行き先は動物園。生きものがテーマのTV番組が共通の話題だし、寒い方が動物園は空いているから。お酒が入っていたからと期待は薄くしておいたけれど、次の日、ちゃんとお誘いのLINEが来て、うれしくて、熱が出そう。
でも、それからというもの、大好きな活字は頭を通過、写真集は心が素通り。
もう少し心を落ち着かせなければ、当日まで身体が持ちそうにありません。でも、動物園に行くまでの楽しみも貪欲に味わいたいのです。どうしたらいいのでしょう……。
それならばこんな絵本かな、と必須項目を考えてみました。
- どこからでも読める。
- どこででもやめられる。
- 笑える。
- 驚ける。
- ため息も出る。
- もちろん舞台は動物園。
これらを満たしてくれるのは、旭山動物園で飼育員をされていたあべ弘士さんの『どうぶつえんガイド』。

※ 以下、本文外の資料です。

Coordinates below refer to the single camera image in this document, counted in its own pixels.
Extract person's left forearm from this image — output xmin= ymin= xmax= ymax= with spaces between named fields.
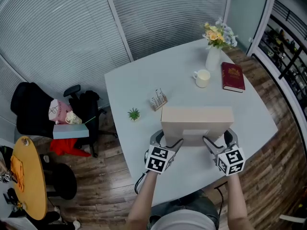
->
xmin=125 ymin=170 xmax=159 ymax=230

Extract wooden pen holder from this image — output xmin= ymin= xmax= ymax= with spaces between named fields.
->
xmin=149 ymin=88 xmax=168 ymax=112

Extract pink paper bag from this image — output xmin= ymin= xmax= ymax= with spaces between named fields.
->
xmin=48 ymin=98 xmax=73 ymax=125

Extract black stool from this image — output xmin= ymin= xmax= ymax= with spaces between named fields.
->
xmin=39 ymin=153 xmax=78 ymax=201

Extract light blue box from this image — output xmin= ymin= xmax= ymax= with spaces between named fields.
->
xmin=52 ymin=123 xmax=90 ymax=140

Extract person's dark trousers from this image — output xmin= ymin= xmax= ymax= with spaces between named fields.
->
xmin=148 ymin=189 xmax=221 ymax=228

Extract small potted green plant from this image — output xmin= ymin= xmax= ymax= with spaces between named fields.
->
xmin=127 ymin=107 xmax=142 ymax=123

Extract cream cup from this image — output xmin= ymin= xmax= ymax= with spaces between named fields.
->
xmin=192 ymin=69 xmax=211 ymax=89

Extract yellow round table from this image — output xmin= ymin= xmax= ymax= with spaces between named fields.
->
xmin=11 ymin=136 xmax=48 ymax=221

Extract yellow and blue flower bouquet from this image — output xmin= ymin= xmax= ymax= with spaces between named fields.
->
xmin=201 ymin=17 xmax=239 ymax=50

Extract black office chair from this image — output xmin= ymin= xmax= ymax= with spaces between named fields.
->
xmin=10 ymin=81 xmax=118 ymax=158

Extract red book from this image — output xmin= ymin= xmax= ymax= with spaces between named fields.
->
xmin=221 ymin=61 xmax=246 ymax=93

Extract beige cardboard box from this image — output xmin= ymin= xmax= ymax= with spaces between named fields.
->
xmin=160 ymin=105 xmax=235 ymax=147

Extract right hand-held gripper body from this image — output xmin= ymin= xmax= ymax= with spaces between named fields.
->
xmin=211 ymin=144 xmax=246 ymax=177

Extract cream plush toy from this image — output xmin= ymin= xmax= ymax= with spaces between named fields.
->
xmin=65 ymin=110 xmax=83 ymax=125

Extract red cloth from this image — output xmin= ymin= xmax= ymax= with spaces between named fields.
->
xmin=49 ymin=138 xmax=92 ymax=158

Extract white chair frame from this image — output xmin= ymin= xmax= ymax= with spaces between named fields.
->
xmin=279 ymin=214 xmax=299 ymax=224

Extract black cable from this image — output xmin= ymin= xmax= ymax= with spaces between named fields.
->
xmin=134 ymin=171 xmax=150 ymax=196
xmin=213 ymin=181 xmax=229 ymax=216

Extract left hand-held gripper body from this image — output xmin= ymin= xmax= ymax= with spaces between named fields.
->
xmin=144 ymin=142 xmax=177 ymax=175

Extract white vase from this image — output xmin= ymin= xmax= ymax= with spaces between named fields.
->
xmin=205 ymin=45 xmax=222 ymax=72

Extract person's right forearm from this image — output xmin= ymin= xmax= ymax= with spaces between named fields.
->
xmin=226 ymin=173 xmax=255 ymax=230

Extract black metal railing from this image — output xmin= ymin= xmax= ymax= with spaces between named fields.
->
xmin=270 ymin=0 xmax=307 ymax=80

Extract person's grey shirt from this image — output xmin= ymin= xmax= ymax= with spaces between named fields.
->
xmin=149 ymin=209 xmax=217 ymax=230

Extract orange cloth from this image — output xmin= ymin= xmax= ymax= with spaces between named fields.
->
xmin=10 ymin=155 xmax=25 ymax=192

ラクダ、ゾウ、キリンなど、40種類程度の動物が紹介されています。
『どうぶつえんガイド』あべ弘士さく・え、なかのまさたかデザイン、福音館書店、1995 amazon
大人でも初めて知るような動物の生態が書かれていて、「知識の本」であることに間違いないのかもしれませんが、「知りたいから読む」というよりは「面白くてつい読んでしまう」絵本なのです。
たとえばアザラシ。ぷかぷか浮かんで寝るのですが、そのうちだんだん沈んでくるそうです。そして……「そのまま そこで ねる。10ぷんも ねる」「ときどき おきゃくさんが 『しんでるよ!』と おおさわぎする」― お客さんの大騒ぎに出くわしたことのない私は、ここで思わず「おお……」と声が出ました。『どうぶつえんガイド』の面白さは、簡単に、心と頭を持って行ってしまうのです。
また、動物を大きく描いた力強い絵と比べて、解説と一緒にちょこちょこと描き込まれた絵は、力が抜けるとぼけた雰囲気で、それぞれに魅力的。
目次は動物園マップのようだし、解説がいかにも飼育員さんらしく、この絵本が本当に、動物ガイドではなく、「動物園」ガイドなのだということが分かります。
最後に私から、問題です。この『どうぶつえんガイド』で、最後に紹介されているのは何だと思いますか? 動物たちに見られている「へんな どうぶつ」、ぜひ、動物園で見つけてみてください。
たくさんいるので、きっと、すぐに見つかりますよ。中でもうれしくて頬が緩みっぱなしになっているその個体の手には、この『どうぶつえんガイド』があるかもしれません。